New Jersey leads the nation in education and has improved the health of its children, but economic factors continue to hold the state back, according to the latest Kids Count report.
The 2018 Kids Count Data Book was released Wednesday by the Annie E. Casey Foundation and ranks states based on health, economic well-being, education, and community and family.
Alana Vega, the Kids Count coordinator for Advocates for Children of New Jersey, said while New Jersey’s numbers are good, there is always room for improvement.
“Fifty-one percent of fourth-graders are not proficient in reading. Fifty-six percent of eighth-graders are not proficient in math,” Vega said. “That’s something that we as a state can improve on.”
Vega said New Jersey historically performed well in education, but middle-of-the-pack with economic well-being. She said that is in part due to high housing costs across the state, although that is also improving.
“As we know, throughout the coast, housing costs are expensive. It definitely contributes to some housing instability,” she said.
In 2016, 15 percent of children in New Jersey lived in poverty, a 1-point increase from 2010. Nationally, that percentage has decreased in the same time period from 22 percent to 19 percent.
“New Jersey’s first place ranking in education reflects the state’s continued investment in giving children a strong start, but far too many families continue to struggle to make ends meet,” said Cecilia Zalkind, president and CEO of Advocates for Children of New Jersey. “Though we are certainly showing continued gains for our children, New Jersey can do better to ensure that all children, regardless of their family’s income, are able to grow and thrive.”
The Kids Count shows New Jersey is improving in health, moving up from fourth to third in the nation with fewer babies with low birth weights and fewer children without health insurance than in 2010. There are also fewer child and teen deaths and fewer teens who abuse alcohol and drugs than the national rates.
Additionally, the Kid Count shows teen births are down tremendously from the previous year. However, there are more children in single-parent families and more children living in high poverty areas than previously.
Vega said this year, the Kids Count highlights the importance of the upcoming 2020 Census.
“It’s estimated that 148,000 children under 5 live in hard-to-count Census tracts in New Jersey alone. That’s about 28 percent,” Vega said.

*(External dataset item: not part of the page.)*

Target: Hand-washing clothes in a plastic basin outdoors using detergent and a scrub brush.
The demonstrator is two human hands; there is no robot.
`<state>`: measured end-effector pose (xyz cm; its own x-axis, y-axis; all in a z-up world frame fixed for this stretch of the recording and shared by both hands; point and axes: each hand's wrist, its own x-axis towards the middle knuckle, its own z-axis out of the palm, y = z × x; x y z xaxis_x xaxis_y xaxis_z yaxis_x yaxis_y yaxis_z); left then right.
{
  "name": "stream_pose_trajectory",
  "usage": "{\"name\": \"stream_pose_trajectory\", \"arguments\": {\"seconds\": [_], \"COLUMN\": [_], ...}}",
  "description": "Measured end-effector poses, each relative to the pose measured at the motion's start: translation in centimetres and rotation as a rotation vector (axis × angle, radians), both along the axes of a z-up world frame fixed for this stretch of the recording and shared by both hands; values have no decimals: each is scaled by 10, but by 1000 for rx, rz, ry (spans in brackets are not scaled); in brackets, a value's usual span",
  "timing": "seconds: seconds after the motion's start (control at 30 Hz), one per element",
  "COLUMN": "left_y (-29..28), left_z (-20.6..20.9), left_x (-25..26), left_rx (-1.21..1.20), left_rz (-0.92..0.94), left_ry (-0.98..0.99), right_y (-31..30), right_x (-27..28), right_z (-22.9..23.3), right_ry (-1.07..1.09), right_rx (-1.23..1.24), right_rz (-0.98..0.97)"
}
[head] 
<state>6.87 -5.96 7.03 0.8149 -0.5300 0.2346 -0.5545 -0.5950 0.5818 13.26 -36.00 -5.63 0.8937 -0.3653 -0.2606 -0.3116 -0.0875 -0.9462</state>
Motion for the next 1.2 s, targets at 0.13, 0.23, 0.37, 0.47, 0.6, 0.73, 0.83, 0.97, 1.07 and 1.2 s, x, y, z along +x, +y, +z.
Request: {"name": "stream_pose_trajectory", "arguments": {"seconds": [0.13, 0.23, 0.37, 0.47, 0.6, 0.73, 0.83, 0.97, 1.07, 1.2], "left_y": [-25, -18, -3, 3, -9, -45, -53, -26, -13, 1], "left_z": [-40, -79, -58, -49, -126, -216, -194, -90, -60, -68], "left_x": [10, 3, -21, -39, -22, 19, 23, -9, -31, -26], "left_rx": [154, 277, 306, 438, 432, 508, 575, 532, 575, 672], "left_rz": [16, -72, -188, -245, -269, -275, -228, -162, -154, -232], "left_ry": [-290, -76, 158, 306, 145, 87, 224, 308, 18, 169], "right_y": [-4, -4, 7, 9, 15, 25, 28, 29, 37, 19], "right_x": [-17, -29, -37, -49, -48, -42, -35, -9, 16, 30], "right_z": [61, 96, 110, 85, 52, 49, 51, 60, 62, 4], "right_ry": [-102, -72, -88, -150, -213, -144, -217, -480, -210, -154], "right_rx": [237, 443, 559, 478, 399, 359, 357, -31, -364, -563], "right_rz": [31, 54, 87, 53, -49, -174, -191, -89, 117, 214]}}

According to the Kids Count Data Book, the Census historically disproportionately undercounts children of color as well as kids in low-income and immigrant families.
Vega said this affects federal funding programs tied to Census figures including Title I, National School Lunch, SNAP and Medicaid.
“It’s really important that we’re sending a message that families be counted and they need to make sure that their children are counted,” Vega said.
Hard-to-count Census tracts are those areas where in previous Census years fewer than 73 percent of houses responded. Why the residents there didn’t respond is complicated, Vega said, and can be everything from improperly numbered homes to respondents forgetting or being too busy to respond.
Zalkind added if the 2020 Census is inaccurate, New Jersey will have to live with that for another 10 years.
“And because New Jersey is an incredibly diverse state with children from a variety of backgrounds, an inaccurate census count could cause thousands of children to miss out,” Zalkind said.